Außerdem scheint sich der Minister weiterhin zielstrebig im Amt des Gesundheitsministers zu sehen. Schließlich habe er, wie er sagt, noch viel vor: „Die Erneuerung unseres Gesundheitssystems ist kein Projekt nur für eine Legislaturperiode.
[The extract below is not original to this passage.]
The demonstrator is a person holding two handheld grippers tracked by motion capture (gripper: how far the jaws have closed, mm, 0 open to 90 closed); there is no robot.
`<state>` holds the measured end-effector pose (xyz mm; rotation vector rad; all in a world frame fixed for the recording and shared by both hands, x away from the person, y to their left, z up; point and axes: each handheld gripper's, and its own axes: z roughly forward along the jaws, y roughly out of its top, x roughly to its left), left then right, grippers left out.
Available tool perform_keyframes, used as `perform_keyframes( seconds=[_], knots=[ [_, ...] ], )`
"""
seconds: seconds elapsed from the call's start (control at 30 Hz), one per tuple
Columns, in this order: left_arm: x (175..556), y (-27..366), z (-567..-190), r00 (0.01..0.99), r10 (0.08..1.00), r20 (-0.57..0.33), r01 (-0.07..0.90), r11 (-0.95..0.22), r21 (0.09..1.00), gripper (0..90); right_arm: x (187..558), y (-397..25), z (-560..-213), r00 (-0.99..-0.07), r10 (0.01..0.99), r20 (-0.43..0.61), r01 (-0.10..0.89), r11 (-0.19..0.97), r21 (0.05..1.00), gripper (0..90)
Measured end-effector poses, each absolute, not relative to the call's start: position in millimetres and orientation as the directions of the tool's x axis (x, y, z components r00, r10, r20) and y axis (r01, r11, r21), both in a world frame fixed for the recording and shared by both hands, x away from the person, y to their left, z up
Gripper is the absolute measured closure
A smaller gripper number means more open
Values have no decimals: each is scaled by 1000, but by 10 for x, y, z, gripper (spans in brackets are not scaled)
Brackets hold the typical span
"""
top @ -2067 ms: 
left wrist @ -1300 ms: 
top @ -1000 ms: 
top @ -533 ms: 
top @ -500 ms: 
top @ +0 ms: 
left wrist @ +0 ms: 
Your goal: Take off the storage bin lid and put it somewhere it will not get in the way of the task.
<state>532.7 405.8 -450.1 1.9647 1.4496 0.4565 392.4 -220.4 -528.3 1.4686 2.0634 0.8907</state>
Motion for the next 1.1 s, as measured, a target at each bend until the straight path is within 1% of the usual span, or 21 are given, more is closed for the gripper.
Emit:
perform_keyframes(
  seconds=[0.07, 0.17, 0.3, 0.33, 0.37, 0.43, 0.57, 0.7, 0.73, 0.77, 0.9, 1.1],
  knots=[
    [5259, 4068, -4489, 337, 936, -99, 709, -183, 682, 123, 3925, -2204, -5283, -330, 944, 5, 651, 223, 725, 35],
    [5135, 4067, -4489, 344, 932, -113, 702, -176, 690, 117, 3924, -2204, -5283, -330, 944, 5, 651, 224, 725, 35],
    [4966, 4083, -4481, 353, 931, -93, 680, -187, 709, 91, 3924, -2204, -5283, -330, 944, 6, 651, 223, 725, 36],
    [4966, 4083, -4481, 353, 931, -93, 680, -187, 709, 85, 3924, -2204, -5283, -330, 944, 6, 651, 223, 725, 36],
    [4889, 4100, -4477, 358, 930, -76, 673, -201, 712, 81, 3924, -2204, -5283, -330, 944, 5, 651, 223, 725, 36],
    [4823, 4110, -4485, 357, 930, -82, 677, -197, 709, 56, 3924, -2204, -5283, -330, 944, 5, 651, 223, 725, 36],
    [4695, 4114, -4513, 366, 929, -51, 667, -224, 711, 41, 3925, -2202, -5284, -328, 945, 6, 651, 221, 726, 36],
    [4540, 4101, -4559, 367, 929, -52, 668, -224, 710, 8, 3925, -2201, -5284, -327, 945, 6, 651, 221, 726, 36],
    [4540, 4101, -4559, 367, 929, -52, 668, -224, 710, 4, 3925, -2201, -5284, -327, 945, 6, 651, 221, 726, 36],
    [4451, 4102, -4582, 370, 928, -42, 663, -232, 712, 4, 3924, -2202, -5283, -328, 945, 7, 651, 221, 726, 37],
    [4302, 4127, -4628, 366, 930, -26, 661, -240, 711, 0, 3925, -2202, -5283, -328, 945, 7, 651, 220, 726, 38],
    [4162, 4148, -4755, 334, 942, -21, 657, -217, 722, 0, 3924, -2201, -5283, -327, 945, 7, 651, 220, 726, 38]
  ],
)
Sie ist ein kontinuierlicher Prozess, um unser System den sich wandelnden Erfordernissen anzupassen und Antworten und Lösungen für aktuelle Probleme und sich abzeichnende Herausforderungen zu finden.“
Durch das vorzeitige Ende der Ampelkoalition sei leider „unklar“, erklärt der Minister, ob noch Reformvorschläge aus seinem Hause umgesetzt werden können. „Sie bilden jedoch in jedem Fall eine gute Grundlage, um den notwendigen Modernisierungsprozess in der nächsten Legislatur weiterzuführen“, ist Lauterbach überzeugt.
Hier nennt der Minister die beiden großen Gesetzesvorhaben, die sich bereits im parlamentarischen Verfahren befinden: die Reform der Notfallversorgung sowie das Gesundheitsversorgungsverbesserungsgesetz (GVSG). Doch auch die gescheiterte Apothekenreform hofft der amtierende Minister in der nächsten Regierung ganz in seinem Sinne umsetzen zu können.